How does this work at a physical level?

Posted Feb 23, 2025 2:37 UTC (Sun) by KJ7RRV (subscriber, #153595)
Parent article: Support for atomic block writes in 6.13

How is an atomic write possible on physical media? Since writing data has to happen at a finite rate, thus taking nonzero time, isn't there always the possibility of abruptly losing power halfway through the write?

How does this work at a physical level?

Posted Feb 23, 2025 4:35 UTC (Sun) by Cyberax (✭ supporter ✭, #52523) [Link] (7 responses)

A capacitor can store enough charge to power the chip long enough to finish writing.

How does this work at a physical level?

Posted Feb 23, 2025 7:25 UTC (Sun) by KJ7RRV (subscriber, #153595) [Link] (4 responses)

That makes sense; thank you! So the drive has to be built with a capacitor to enable this feature?

How does this work at a physical level?

Posted Feb 23, 2025 13:01 UTC (Sun) by farnz (subscriber, #17727) [Link] (2 responses)

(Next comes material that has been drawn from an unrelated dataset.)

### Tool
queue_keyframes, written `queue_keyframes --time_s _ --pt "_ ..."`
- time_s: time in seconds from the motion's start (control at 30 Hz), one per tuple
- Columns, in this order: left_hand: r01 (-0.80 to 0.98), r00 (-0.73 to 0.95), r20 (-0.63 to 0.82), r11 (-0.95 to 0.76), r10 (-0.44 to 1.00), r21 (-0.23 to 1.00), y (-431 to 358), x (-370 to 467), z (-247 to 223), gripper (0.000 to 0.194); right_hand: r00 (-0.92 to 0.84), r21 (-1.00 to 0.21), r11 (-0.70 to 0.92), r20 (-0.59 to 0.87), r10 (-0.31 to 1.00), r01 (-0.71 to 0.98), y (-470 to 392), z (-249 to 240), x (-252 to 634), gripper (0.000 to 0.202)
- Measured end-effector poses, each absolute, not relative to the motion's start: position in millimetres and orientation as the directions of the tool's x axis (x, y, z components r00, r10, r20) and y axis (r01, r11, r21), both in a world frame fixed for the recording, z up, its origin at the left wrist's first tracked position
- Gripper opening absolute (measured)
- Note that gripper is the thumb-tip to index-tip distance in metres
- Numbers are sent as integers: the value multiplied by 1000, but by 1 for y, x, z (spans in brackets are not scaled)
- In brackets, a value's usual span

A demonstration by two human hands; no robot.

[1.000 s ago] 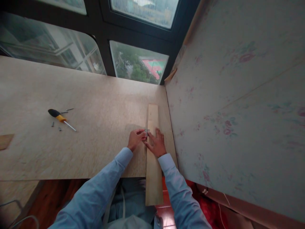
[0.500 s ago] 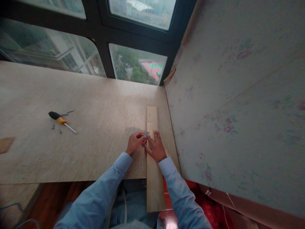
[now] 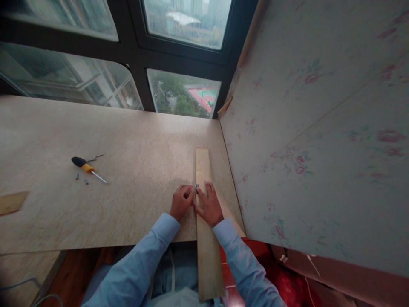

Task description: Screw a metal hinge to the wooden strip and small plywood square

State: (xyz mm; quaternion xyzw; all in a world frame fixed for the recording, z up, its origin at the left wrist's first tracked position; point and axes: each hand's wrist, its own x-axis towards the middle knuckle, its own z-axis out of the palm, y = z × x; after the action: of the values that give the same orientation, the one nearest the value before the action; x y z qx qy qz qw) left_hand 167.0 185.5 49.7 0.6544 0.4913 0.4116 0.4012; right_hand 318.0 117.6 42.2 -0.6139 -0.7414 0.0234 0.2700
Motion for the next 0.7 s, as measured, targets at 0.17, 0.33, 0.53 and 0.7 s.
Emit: queue_keyframes --time_s 0.17,0.33,0.53,0.7 --pt "356 116 253 -278 960 892 185 171 46 31 -92 -377 238 368 925 895 118 43 319 51" --pt "369 169 276 -320 946 872 187 172 44 28 -87 -383 246 387 918 890 116 39 320 52" --pt "345 247 255 -331 935 878 187 171 44 24 -98 -354 244 383 919 903 117 37 321 54" --pt "326 267 256 -337 929 883 186 170 46 22 -95 -358 242 382 919 902 118 34 323 55"
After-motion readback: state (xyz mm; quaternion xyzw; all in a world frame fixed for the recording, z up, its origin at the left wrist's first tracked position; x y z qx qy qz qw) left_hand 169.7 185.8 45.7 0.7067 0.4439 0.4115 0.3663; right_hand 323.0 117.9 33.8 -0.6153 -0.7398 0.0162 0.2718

It doesn't need a capacitor, necessarily. There's two routes you can take in an SSD to enable this feature:

Have a capacitor or other energy store on the device, so that when power is lost, you can complete all the writes before the energy store drains.
Use the FTL's block mapping to allow you to atomically switch in a new mapping with a single bit write, and do not return that the command is complete until the new mapping is switched in. Then, you can write the new data and associated mapping, followed by the single bit write to switch the mapping over. If that bit write succeeds, the swap over is done; if it doesn't, the swap fails to happen.

Capacitor is more likely, because it lets you have a write cache, too, and thus a performance advantage in enterprise drives. But it's possible without one in an SSD.

How does this work at a physical level?

Posted Feb 24, 2025 1:32 UTC (Mon) by Paf (subscriber, #91811) [Link] (1 responses)

"Use the FTL's block mapping to allow you to atomically switch in a new mapping with a single bit write, and do not return that the command is complete until the new mapping is switched in. Then, you can write the new data and associated mapping, followed by the single bit write to switch the mapping over. If that bit write succeeds, the swap over is done; if it doesn't, the swap fails to happen."

I like that this is basically double writes - sometimes, it's turtles all the way down.

How does this work at a physical level?

Posted Mar 3, 2025 17:09 UTC (Mon) by mebrown (subscriber, #7960) [Link]

No, it's not a double write.

The new data is written to a new block, then the mapping table entry is atomically switched so that the old data is unmapped/freed and the new data is swapped in.

How does this work at a physical level?

Posted Feb 23, 2025 13:50 UTC (Sun) by kleptog (subscriber, #1183) [Link]

For non-SSDs you have hardware RAID controllers with a battery-backed memory that will hold the blocks waiting to be written and if the power fails it will keep the data and write it out when the power comes back.

How does this work at a physical level?

Posted Mar 6, 2025 8:32 UTC (Thu) by ras (subscriber, #33059) [Link] (1 responses)

Spinning Rust has always had to solve this problem so some extent. You can't have a 1/2 written block causing disk errors, so they ensured they had enough power around to complete writing a sector once it started. I'm not sure how they did it. One explanation I heard was they used rotating power in the platters. Extending that time with a super capacitor wouldn't be a big change.

How does this work at a physical level?

Posted Mar 18, 2025 18:20 UTC (Tue) by sammythesnake (guest, #17693) [Link]

With transfer speeds of GiB/s (or even MiB/s if we're talking about the Good Old Days) a 4KiB sector will take bugger all time to write, so a supercap is colossal overkill for "finish the sector" power. Flushing the whole of a sizeable cache would likely be into the realm of a non-super capacitor, though, especially in the pathological case of the cached writes all being single sectors nowhere near each other...